I know that I said that I was going to write more about what I learned personally at training. I’m afraid that this is a harder task than what I realized. One, because I am still trying to process everything I learned, and two, because I feel like most of those lessons are still works in progress. So how do I write a blog about what I learned when I still feel like I am in the process of learning it?… I guess I’ll give it a shot.

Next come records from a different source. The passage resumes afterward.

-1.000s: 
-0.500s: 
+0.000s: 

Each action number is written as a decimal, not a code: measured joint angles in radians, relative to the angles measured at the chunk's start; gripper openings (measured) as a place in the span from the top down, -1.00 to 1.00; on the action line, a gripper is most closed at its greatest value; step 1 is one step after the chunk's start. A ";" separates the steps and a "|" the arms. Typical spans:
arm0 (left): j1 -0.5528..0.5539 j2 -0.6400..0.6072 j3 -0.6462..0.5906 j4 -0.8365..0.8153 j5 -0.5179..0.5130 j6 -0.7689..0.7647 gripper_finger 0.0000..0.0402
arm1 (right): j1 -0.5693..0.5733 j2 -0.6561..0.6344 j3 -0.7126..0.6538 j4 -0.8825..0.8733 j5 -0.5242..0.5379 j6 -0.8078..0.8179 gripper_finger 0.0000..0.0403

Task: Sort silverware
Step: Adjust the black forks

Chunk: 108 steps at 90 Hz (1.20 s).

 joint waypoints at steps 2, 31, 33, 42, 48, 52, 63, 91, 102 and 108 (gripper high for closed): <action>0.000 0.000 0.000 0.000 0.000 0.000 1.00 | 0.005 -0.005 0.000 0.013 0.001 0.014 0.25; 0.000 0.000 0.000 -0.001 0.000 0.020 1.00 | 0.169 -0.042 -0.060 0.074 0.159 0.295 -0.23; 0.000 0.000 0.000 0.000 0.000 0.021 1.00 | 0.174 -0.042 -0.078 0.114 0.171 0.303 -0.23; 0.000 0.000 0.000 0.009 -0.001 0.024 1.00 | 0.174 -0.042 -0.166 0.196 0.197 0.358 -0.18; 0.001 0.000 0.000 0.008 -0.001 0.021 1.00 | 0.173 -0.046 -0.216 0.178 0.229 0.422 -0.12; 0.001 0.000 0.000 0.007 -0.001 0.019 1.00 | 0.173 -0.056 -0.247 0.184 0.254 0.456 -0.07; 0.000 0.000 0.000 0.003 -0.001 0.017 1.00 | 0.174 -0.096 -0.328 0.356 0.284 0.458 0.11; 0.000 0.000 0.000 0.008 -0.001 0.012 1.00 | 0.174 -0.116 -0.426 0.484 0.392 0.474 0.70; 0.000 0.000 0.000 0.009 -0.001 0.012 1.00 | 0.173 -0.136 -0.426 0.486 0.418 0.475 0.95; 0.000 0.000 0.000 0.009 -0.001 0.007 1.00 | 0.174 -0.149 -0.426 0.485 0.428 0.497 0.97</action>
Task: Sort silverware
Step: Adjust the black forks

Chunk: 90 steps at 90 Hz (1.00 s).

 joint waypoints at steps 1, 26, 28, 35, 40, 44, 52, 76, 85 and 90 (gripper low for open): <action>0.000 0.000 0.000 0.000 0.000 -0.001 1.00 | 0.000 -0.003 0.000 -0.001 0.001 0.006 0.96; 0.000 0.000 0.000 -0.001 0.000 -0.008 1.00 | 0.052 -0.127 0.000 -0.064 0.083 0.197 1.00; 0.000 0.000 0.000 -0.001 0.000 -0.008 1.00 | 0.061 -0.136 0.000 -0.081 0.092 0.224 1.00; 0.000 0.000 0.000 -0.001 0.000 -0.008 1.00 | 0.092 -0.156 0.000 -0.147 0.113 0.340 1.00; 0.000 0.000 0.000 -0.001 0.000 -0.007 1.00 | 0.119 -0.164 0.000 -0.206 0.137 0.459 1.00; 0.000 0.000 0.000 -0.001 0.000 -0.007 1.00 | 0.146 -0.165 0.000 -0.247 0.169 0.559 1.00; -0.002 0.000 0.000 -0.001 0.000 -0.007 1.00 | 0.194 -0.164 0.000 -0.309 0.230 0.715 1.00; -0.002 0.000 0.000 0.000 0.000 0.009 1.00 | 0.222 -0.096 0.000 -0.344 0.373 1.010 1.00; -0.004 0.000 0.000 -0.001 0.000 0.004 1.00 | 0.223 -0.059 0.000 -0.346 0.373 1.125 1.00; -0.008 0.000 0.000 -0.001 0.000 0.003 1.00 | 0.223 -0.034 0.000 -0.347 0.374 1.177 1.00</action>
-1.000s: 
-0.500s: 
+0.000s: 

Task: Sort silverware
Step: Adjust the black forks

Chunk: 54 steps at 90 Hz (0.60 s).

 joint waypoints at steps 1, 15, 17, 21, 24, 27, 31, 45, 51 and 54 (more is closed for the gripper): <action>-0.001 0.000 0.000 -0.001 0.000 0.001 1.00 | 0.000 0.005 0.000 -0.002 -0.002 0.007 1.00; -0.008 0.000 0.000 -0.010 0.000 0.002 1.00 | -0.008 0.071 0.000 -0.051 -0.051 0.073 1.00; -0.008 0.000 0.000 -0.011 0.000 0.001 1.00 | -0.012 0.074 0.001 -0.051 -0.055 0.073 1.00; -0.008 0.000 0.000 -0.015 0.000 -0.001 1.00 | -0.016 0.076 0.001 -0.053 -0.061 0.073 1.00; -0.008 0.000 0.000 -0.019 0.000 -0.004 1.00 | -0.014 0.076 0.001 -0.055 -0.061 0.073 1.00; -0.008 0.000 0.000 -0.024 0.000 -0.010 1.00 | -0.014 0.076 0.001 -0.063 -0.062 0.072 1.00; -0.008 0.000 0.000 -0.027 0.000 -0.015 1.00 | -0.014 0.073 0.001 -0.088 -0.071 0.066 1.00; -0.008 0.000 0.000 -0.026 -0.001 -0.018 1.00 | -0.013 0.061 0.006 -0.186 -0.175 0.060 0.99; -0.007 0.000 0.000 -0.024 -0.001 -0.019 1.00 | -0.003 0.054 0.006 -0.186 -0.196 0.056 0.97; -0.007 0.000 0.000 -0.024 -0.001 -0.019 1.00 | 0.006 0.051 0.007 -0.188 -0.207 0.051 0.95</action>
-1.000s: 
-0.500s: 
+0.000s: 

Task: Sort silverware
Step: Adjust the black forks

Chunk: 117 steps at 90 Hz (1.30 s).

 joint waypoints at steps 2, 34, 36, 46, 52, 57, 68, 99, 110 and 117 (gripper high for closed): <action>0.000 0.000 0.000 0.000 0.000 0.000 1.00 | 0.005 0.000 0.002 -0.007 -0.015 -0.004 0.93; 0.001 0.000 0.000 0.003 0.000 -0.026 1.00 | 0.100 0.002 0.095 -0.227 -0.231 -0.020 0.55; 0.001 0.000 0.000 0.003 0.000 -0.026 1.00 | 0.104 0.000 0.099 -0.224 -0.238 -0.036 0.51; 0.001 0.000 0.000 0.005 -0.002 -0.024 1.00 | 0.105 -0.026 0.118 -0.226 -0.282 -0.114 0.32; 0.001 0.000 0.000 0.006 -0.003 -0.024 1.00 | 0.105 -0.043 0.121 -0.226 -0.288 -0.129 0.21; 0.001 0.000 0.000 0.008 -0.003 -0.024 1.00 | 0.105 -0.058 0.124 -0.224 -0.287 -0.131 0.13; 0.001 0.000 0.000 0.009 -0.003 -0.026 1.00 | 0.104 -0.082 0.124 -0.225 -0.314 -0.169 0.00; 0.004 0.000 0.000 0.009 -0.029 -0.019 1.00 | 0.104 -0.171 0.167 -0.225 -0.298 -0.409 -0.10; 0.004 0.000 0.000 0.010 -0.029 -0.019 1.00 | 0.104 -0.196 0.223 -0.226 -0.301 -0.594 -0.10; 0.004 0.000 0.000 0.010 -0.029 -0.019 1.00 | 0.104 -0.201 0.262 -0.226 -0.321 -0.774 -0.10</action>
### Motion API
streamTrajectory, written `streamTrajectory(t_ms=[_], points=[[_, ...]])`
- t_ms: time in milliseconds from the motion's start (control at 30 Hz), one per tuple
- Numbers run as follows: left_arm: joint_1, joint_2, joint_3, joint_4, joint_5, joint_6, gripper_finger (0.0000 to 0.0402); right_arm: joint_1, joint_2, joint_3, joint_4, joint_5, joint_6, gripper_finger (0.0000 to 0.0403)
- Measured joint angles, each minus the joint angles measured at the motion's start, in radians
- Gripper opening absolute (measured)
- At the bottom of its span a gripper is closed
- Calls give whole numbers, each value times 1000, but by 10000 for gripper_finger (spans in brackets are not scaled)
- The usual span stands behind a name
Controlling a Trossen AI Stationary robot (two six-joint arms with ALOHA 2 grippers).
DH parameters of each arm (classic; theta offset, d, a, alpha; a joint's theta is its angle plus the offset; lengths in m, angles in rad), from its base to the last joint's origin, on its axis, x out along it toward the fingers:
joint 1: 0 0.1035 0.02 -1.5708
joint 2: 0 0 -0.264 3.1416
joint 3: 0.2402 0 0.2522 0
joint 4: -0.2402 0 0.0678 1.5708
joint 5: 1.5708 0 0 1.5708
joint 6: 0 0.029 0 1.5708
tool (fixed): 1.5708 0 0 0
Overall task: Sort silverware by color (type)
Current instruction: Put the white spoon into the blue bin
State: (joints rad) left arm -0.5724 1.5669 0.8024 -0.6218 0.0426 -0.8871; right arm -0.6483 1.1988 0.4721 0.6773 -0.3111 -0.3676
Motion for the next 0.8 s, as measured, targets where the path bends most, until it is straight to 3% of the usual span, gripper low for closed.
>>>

The first morning of training, our speaker, Ron, gave a really good talk about the “fig leaves” that we hide behind. He told the story of Adam and Eve in the garden. After they had sinned and realized they were naked, they sewed together fig leaves to hide their shame. Now when you think about it, that was pretty pointless. God knew what they had done. The fig leaves were not going to hide them from God. But they felt the need to hide behind something. They couldn’t be seen for what they really were- sinful and broken. We do the same thing. We all have things that we try to hide behind so that other people won’t see what we really are. Many times we even try, pointlessly, to hide from God. So Ron told us to pray and ask God what our fig leaves are. Ask God what we hide behind. So as I was praying, many things came to mind. But one word popped so clearly and unexpectedly into my mind that I knew it was from the Lord- perfection. Now if there is one thing that I definitely don’t consider myself to be- it’s a perfectionist. I often put things off until the last minute and don’t really care if they are done perfectly. But while I might not be a perfectionist at the little stuff, I don’t think God was talking about the little stuff- He was talking about the big stuff.
 
What do I mean by that? I mean that, my whole life, I have basically only ever done things that I knew I would be good at. I took classes in high school that I knew I could get A’s in. I joined clubs where I knew I could excel. When I got to college, I chose a major were I knew I would succeed. And I, very carefully, stayed away from any situation where I might be made to feel inadequate or less than the best. Without even realizing it, I think I have spent my life doing things that I knew I could, more or less, be perfect at. 
 
If I learned one thing at training camp, it is this- I’m a control
freak.
Now this was, and is, quite a revelation for me, because I have also
never considered myself to be a controlling person. I don’t try to
control other people. As a general rule, I am pretty laid back. But as the Lord slowly started to break me down, it all started to make sense. Why do I feel the need to only do things I know I will be good at?  So I can control what other people think about me. I have a desperate need for other people’s approval. And it’s a burden I don’t want to carry around anymore.
 
I am slowly but surely understanding the fact that God wants me to let go. He wants TOTAL control of my life. He wants me to trust Him COMPLETELY. And that’s a really scary concept to me. To be honest, I think that the world race is exactly the sort of thing that I would have stayed away from in the past. Because I know I won’t be perfect, or even close to perfect, at it. I am a horrible camper. I know nothing about surviving outdoors. There are so many things that scare me about this trip, that I can’t even let my mind go there. But I am 100% positive that this is where God has led me and He’s not letting me get out of it. Because I think He knows, and I know, that I can’t do it. But He wants me to come to the end of myself so that He can finally have total control of my life. 
 
My favorite verse at the moment is 2 Corinthians 12:9-10.
“But he said to me, ‘My grace is sufficient for you, for my power is made perfect in weakness.’ Therefore, I will boast all the more gladly about my weaknesses so that Christ’s power may rest on me. That is why, for Christ’s sake, I delight in weaknesses, in insults, in hardships, in persecutions, in difficulties. For when I am weak, then I am strong.”
 
 I have never been more glad that Christ’s power is made perfect in weakness! Because I know that I am very weak. But I also know that He is very strong.